Di seguito il messaggio dell’arcivescovo di Campobasso-Bojano, monsignor Giancarlo Bregantini, per l’apertura del nuovo anno scolastico in Molise.

“Carissime ragazze e ragazzi, mentre dal mio balcone, emozionati e veloci, vi vedo raggiungere le vostre aule scolastiche, mi torna nel cuore una antica storiellina, molto bella. Ve la racconto volentieri, in attesa di potervela narrare di presenza, da voi invitato in classe. Un saggio pose un giorno ai suoi discepoli la domanda su come facessero a capire quando era finita la notte ed iniziava il giorno.  Uno rispose: Quando vedo da lontano un animale e riesco a distinguere se è una mucca o una cavallo”. No, replicò il saggio. “Quando guardi un albero da lontano e riesci a capire se è un albero di mele o di pere!”, rispose un altro discepolo. “Sbagliato, anche questo”, dichiarò il saggio. E allora, come si fa? chiesero in coro i discepoli. E il saggio rispose:“Quando guardi negli occhi qualsiasi uomo e vi riconosci un fratello; quando guardi negli occhi qualunque donna e vi riconosci una sorella. Se non sai fare questo, è ancora notte, anche se il sole è già alto in cielo!’.

Tutti comprendiamo la bellezza di questo aneddoto antico. La scuola è questa palestra di vita, che ci aiuta a riconoscere nell’altro il volto di un fratello o di una sorella. Il compito della sapienza è proprio questo, quella sapienza che nasce dallo studio ma anche dalla sofferenza. Tre dunque le parole che ci aiutano: sapienza, scienza e sofferenza!.

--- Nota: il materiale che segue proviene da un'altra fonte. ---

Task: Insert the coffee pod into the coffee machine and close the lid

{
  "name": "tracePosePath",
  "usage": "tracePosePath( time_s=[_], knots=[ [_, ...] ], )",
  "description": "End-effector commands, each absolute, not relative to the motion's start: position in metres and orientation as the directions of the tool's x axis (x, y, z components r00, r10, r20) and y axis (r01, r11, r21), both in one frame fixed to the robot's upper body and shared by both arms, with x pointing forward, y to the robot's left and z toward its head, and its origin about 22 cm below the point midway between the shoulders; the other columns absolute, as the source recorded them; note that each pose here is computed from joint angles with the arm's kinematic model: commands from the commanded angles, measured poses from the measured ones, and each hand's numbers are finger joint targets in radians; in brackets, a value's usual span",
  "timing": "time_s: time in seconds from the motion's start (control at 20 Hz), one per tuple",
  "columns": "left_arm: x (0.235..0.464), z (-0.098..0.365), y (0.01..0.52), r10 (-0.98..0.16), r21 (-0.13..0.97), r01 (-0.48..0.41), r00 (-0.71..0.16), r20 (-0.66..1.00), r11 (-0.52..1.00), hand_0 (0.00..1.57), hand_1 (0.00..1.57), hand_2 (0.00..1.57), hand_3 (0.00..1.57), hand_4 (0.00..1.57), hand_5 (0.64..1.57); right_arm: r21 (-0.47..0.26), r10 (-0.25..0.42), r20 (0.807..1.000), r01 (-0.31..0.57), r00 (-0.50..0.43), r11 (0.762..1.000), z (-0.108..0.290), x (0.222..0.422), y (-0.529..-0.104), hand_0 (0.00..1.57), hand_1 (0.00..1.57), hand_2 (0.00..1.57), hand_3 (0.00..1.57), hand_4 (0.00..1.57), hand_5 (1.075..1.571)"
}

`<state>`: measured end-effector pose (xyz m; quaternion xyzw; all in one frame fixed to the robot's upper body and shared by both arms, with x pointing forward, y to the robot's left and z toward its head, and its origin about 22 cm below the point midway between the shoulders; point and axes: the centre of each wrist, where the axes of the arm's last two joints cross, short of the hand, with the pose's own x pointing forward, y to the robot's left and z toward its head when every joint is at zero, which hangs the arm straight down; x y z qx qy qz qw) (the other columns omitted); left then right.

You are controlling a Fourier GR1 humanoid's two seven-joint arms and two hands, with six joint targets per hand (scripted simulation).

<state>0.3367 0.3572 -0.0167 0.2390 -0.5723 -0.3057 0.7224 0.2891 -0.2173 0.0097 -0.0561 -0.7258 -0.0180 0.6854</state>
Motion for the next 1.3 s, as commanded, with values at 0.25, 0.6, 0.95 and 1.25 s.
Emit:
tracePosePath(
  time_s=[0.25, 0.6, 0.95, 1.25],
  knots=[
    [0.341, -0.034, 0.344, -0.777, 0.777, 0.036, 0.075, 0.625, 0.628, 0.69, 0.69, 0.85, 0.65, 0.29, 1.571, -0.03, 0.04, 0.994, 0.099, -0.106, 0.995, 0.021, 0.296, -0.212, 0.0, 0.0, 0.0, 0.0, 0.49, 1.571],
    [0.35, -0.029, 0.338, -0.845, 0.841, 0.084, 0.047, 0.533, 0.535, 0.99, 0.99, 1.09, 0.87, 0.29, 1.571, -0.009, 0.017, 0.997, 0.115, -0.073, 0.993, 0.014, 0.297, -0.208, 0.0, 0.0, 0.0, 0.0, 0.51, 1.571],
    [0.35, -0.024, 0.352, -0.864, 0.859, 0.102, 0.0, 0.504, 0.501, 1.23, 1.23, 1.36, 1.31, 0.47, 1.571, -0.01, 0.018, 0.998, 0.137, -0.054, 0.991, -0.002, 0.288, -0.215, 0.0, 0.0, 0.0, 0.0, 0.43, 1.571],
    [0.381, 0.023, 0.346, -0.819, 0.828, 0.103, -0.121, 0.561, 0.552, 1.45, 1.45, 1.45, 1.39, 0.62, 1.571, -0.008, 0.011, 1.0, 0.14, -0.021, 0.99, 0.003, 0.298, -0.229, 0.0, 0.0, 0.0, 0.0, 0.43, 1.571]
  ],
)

La scuola infatti a questo serve: ad unire in armonia quello che studi con quello che vivi. La poesia con la storia. L’arte con l’orto. La matematica che ti affina nella precisione con il tema di italiano dove racconti il tuo sogno. Tutto va armonizzato, poiché l’armonia è l’arte di Dio, frutto di un grande amore. Quel volto che tu riconosci come volto fraterno è la verifica del tuo agire e del tuo studiare. Dai anima alle cose, rendile eterne con il suono dolce della Parola. Fate festa nel vostro cuore e create la danza che vi aiuti a superare la paura della pandemia, dando così compimento a quella preghiera che è sgorgata dall’intimo di ciascuno: “Fa o Signore, che possiamo tornare al più presto a danzare, tutti insieme, con esultanza!”. Perciò, non manchi la didattica delle meraviglie, poiché la scuola non serve solo a costruire il futuro, ma anche a cogliere il senso del presente, dietro l’angolo. Con il cuore solidale, soprattutto verso chi per il momento a scuola non può ancora andare, come le ragazze dell’Afganistan, assediate dai Talebani !

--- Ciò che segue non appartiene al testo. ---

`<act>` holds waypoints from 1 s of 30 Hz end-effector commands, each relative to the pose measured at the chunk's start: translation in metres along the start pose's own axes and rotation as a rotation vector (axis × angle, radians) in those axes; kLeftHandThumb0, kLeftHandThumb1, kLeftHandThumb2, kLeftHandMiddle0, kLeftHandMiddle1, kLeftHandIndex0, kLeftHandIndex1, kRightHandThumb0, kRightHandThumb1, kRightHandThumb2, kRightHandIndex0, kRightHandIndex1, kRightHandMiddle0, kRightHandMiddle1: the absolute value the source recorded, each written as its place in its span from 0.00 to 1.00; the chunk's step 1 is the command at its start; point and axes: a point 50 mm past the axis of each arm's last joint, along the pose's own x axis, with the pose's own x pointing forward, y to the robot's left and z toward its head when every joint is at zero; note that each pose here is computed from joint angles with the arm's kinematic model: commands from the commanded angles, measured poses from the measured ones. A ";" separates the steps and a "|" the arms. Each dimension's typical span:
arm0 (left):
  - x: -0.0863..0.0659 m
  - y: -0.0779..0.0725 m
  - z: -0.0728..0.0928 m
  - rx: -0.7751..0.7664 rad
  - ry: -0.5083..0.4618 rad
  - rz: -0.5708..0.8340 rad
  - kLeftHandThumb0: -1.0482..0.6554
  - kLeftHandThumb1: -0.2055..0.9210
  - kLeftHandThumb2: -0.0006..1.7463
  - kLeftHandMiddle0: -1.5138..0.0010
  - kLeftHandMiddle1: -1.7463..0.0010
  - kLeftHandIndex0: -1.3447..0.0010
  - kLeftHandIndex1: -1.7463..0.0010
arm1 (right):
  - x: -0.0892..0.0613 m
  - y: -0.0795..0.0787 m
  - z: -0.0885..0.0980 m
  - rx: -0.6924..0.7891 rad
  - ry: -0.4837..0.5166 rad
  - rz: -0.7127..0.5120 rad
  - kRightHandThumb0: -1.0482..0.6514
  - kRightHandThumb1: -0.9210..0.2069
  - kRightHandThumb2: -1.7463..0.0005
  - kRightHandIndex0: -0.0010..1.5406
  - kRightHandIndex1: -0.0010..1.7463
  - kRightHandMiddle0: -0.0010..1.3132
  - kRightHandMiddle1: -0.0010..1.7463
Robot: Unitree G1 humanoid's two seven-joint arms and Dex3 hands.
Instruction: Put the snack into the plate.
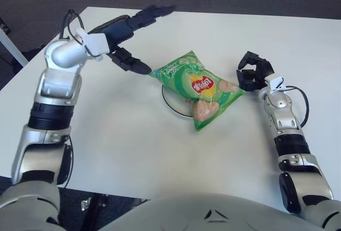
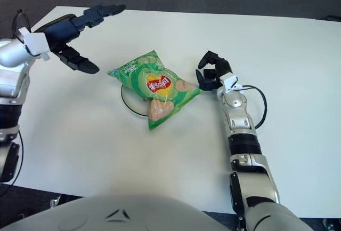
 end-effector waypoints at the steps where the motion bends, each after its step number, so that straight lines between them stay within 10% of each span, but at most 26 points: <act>1: -0.003 -0.010 -0.014 -0.042 0.064 0.111 0.11 0.74 0.32 0.88 0.95 1.00 0.56 | -0.018 0.013 -0.040 0.018 0.192 0.060 0.33 0.56 0.23 0.84 1.00 0.49 1.00; 4: -0.003 -0.015 -0.027 -0.087 0.079 0.193 0.14 0.72 0.35 0.84 0.90 1.00 0.49 | -0.018 0.013 -0.041 0.013 0.193 0.055 0.33 0.56 0.23 0.84 1.00 0.48 1.00; 14: -0.013 -0.017 -0.059 -0.159 0.096 0.538 0.29 0.56 0.56 0.78 0.24 0.89 0.16 | -0.018 0.014 -0.040 0.013 0.190 0.053 0.33 0.56 0.23 0.84 1.00 0.48 1.00; 16: -0.019 -0.025 -0.068 -0.252 0.100 0.641 0.45 0.55 0.61 0.70 0.17 0.81 0.09 | -0.018 0.014 -0.040 0.016 0.189 0.054 0.33 0.56 0.23 0.83 1.00 0.48 1.00; 30: -0.057 -0.072 -0.122 -0.799 0.335 0.860 0.61 0.21 0.92 0.45 0.00 0.51 0.06 | -0.017 0.014 -0.039 0.000 0.190 0.055 0.33 0.56 0.23 0.83 1.00 0.48 1.00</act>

Ai dirigenti, docenti e collaboratori, grato del loro prezioso servizio, consapevole che sarà comunque un anno difficile per la mascherina e le normative sanitarie, auguro di poter aiutare i ragazzi in questo riconoscimento di fraternità. Ogni materia potrà essere spazio di nuovi orizzonti. Occorre il Green pass del cuore, come ha scritto qualche preside. Occorre superare con un patto educativo territoriale le lacune inevitabili del difficile momento storico che viviamo. Insieme, tutto è più facile. Accendete fuochi di interesse, allargate le prospettive, fate sognare un mondo nuovo, un altro Molise possibile. Non rassegnazione, ma speranza. Per tutti.

A tutti, ai genitori, agli autisti degli autobus, ai docenti di religione soprattutto, la grazia di trovare il senso di ciò che sta accadendo, attorno a noi e dentro di noi, sapendolo decifrare con gli occhi di Dio. Buon anno scolastico, per tutti”.